Exercise directions ▸
Write all entries out exactly, images excluded.

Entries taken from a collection
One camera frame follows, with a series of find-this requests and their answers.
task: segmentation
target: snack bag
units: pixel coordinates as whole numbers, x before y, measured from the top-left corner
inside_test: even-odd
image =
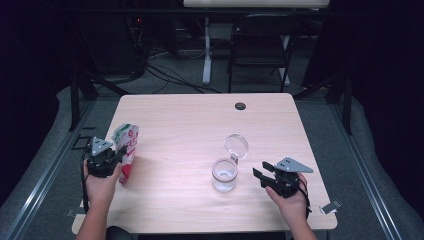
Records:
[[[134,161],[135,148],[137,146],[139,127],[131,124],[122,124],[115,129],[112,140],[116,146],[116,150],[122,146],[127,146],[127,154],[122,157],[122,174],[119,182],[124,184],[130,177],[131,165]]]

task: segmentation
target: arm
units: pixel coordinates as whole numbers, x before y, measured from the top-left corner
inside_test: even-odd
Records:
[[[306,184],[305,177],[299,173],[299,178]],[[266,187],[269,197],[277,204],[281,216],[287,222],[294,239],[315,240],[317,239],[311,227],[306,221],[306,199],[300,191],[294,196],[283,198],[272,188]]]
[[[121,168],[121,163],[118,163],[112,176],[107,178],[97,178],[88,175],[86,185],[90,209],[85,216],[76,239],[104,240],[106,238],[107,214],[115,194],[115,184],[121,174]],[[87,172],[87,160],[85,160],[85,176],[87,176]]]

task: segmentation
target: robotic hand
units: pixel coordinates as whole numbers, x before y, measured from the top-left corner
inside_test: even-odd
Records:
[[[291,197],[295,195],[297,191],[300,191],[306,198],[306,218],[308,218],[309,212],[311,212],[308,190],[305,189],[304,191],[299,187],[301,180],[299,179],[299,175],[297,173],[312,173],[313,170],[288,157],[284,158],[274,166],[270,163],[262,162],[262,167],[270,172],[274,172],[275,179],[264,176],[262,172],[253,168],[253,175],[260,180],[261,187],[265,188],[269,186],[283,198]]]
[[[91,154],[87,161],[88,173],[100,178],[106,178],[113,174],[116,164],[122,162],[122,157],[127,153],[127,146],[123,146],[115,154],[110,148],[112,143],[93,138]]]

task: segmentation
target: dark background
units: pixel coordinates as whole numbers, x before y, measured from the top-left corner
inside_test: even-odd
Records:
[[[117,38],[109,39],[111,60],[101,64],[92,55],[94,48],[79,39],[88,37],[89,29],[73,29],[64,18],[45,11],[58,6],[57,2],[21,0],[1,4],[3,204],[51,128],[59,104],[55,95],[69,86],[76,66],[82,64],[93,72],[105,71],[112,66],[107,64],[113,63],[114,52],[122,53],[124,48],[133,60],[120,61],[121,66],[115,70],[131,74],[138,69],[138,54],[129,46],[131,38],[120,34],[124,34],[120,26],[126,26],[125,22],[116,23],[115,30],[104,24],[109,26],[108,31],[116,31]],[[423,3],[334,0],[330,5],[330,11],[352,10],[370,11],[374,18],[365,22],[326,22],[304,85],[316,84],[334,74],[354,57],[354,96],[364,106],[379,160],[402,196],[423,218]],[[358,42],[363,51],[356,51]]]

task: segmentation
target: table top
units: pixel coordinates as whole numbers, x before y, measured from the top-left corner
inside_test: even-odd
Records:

Result for this task ▸
One camera frame follows, with a series of find-this requests and their answers.
task: segmentation
target: snack bag
units: pixel coordinates as whole numbers, x before y, measured from the top-left corner
inside_test: even-odd
image =
Records:
[[[134,161],[135,148],[137,146],[139,127],[131,124],[122,124],[115,129],[112,140],[116,146],[116,150],[122,146],[127,146],[127,154],[122,157],[122,174],[119,182],[124,184],[130,177],[131,165]]]

task: segmentation
target: arm
units: pixel coordinates as whole numbers, x before y, measured from the top-left corner
inside_test: even-odd
Records:
[[[306,184],[305,177],[299,173],[299,178]],[[266,187],[269,197],[277,204],[281,216],[287,222],[294,239],[315,240],[317,239],[311,227],[306,221],[306,199],[300,191],[294,196],[283,198],[272,188]]]
[[[121,168],[121,163],[118,163],[112,176],[107,178],[97,178],[88,175],[86,185],[90,209],[85,216],[76,239],[104,240],[106,238],[107,214],[115,194],[115,184],[121,174]],[[87,172],[87,160],[85,160],[85,176],[87,176]]]

task: segmentation
target: robotic hand
units: pixel coordinates as whole numbers, x before y, measured from the top-left corner
inside_test: even-odd
Records:
[[[291,197],[295,195],[297,191],[300,191],[306,198],[306,218],[308,218],[309,212],[311,212],[308,190],[305,189],[304,191],[299,187],[301,180],[299,179],[299,175],[297,173],[312,173],[313,170],[288,157],[284,158],[274,166],[270,163],[262,162],[262,167],[270,172],[274,172],[275,179],[264,176],[262,172],[253,168],[253,175],[260,180],[261,187],[265,188],[269,186],[283,198]]]
[[[91,154],[87,161],[88,173],[100,178],[106,178],[113,174],[116,164],[122,162],[122,157],[127,153],[127,146],[123,146],[115,154],[110,148],[112,143],[93,138]]]

task: segmentation
target: dark background
units: pixel coordinates as whole numbers, x before y, measured from the top-left corner
inside_test: even-odd
Records:
[[[117,38],[109,39],[111,60],[101,64],[92,55],[94,48],[79,39],[88,37],[89,29],[73,29],[64,18],[45,11],[58,6],[57,2],[21,0],[1,4],[3,204],[51,128],[59,104],[55,95],[69,86],[76,66],[82,64],[93,72],[105,71],[112,66],[107,64],[113,63],[114,52],[122,53],[124,48],[133,60],[120,61],[121,66],[115,70],[131,74],[138,69],[138,54],[129,46],[131,38],[120,34],[124,34],[120,26],[126,26],[125,22],[116,23],[115,30],[104,24],[109,26],[108,31],[116,31]],[[423,3],[334,0],[330,5],[330,11],[352,10],[370,11],[374,18],[365,22],[326,22],[304,85],[316,84],[334,74],[354,57],[354,96],[364,106],[379,160],[402,196],[423,218]],[[358,42],[363,51],[356,51]]]

task: segmentation
target: table top
units: pixel coordinates as whole numbers, x before y, measured from the top-left corner
inside_test: even-odd
Records:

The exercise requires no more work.